Confederation Mall is a 329,128 sq. ft. shopping mall located at 22nd Street and Circle Drive in Saskatoon, Saskatchewan, Canada. The mall was originally named Confederation Park Plaza when it opened in mid-1973, at which time its anchor tenants were Canada Safeway and Woolco.

The mall was originally planned for a location on Saskatoon's east side, at the southwest corner of Clarence Avenue and Circle Drive (site of the present-day Saskatoon Auto Mall), but in May 1972, the Saskatoon City Council rejected the plan, citing community concerns. As a result, the mall's developers looked to build on an alternate site on the city's west side. However, plans for a mall in the area around what is now Confederation Park had existed at least as early as 1966.

An unusual aspect of the mall is that, around the time construction began on 18 November 1972, the Saskatoon Star-Phoenix, in conjunction with mall developers Trizec Equities Ltd., hosted a "You Name It" contest inviting readers to come up with a name for the mall. A Saskatoon resident won an Air Canada flight to London and $300 for choosing the name "Confederation Park Plaza".
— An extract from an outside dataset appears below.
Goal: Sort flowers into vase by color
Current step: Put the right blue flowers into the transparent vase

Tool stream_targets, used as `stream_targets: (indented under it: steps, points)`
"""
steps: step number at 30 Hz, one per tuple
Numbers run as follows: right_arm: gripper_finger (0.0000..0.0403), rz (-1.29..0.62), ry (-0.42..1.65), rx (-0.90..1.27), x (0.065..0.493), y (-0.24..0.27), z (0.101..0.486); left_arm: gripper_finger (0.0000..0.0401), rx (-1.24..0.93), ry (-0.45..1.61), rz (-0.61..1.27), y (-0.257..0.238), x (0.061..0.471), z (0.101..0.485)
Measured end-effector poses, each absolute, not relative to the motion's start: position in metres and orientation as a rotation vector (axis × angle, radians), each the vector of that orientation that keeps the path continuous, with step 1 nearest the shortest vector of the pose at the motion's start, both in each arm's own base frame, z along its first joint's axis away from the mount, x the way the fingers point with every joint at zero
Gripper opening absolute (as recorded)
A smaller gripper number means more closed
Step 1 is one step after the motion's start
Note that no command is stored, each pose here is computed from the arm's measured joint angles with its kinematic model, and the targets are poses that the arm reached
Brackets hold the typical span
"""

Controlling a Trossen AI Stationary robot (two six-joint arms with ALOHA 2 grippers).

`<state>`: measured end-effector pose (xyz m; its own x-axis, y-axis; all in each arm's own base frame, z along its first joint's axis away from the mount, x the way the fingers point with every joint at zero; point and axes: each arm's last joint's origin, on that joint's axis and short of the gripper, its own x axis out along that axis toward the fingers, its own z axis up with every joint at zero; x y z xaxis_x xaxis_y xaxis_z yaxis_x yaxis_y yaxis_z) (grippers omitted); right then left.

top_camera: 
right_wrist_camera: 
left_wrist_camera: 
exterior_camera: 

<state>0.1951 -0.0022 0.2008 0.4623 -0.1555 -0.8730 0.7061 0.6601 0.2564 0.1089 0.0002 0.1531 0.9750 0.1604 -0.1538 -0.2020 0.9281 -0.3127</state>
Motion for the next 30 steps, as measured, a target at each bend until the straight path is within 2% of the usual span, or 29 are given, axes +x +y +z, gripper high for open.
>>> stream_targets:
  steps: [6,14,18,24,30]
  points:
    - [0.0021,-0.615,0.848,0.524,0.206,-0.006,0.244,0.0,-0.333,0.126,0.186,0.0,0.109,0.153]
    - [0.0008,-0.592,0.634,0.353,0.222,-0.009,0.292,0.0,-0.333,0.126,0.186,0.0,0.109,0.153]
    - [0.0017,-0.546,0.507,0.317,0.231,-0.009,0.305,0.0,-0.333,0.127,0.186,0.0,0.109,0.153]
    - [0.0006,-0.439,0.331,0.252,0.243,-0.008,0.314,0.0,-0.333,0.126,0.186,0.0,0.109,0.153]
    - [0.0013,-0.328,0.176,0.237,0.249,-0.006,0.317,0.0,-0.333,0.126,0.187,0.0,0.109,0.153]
In 1994, Woolco became Wal-Mart, and around this same time the mall underwent an expansion that added a food court and a new Safeway store; the original Safeway location became part of the food court with the remaining space used for a third anchor tenant, initially a branch of the Family Video home video rental chain, and later Petland. Other stores include clothing stores, electronics, services, florists, banks, and jewelers.

In the summer of 2009, a new state of the art Walmart was constructed in a new power centre commercial area in the Blairmore Urban Centre several kilometres west of Confederation Mall; the only Walmart in Saskatoon to house both a McDonald's and a Tim Hortons (closed in 2022), the one in the mall closed after the 2009 holiday season and in 2010 was renovated to house a Canadian Tire (with Mark's Work Wearhouse) that opened in Spring of 2011 (in turn, the new Canadian Tire replaced a standalone location that had operated in the nearby Plaza 22 shopping centre since the 1970s) and now houses three separate retailers and a fitness centre Fit 4 Less, Dollar Tree, Sport Chek, and a Jysk. The new Canadian Tire and Marks is a standalone, as its connection to the rest of the mall was closed. This resulted in a portion of the mall being reconfigured to house a new anchor, Winners, which is accessed from inside the mall. This was followed by the launch of a major interior renovation to the mall which, as of 2015, was to expand the food court which currently today houses a Tim Hortons and a TacoTime.

==Former anchor tenants==
- Safeway 1973-2019 (became FreshCo)
- Woolco 1973-1994 (became Walmart)
- Walmart 1994-2010 (relocated to Blairmore)
- Sport Mart 2004–2011
- Family Video (Later VHQ) 1994-2003 (relocated to Fairmont Dr in Fairhaven and has since closed)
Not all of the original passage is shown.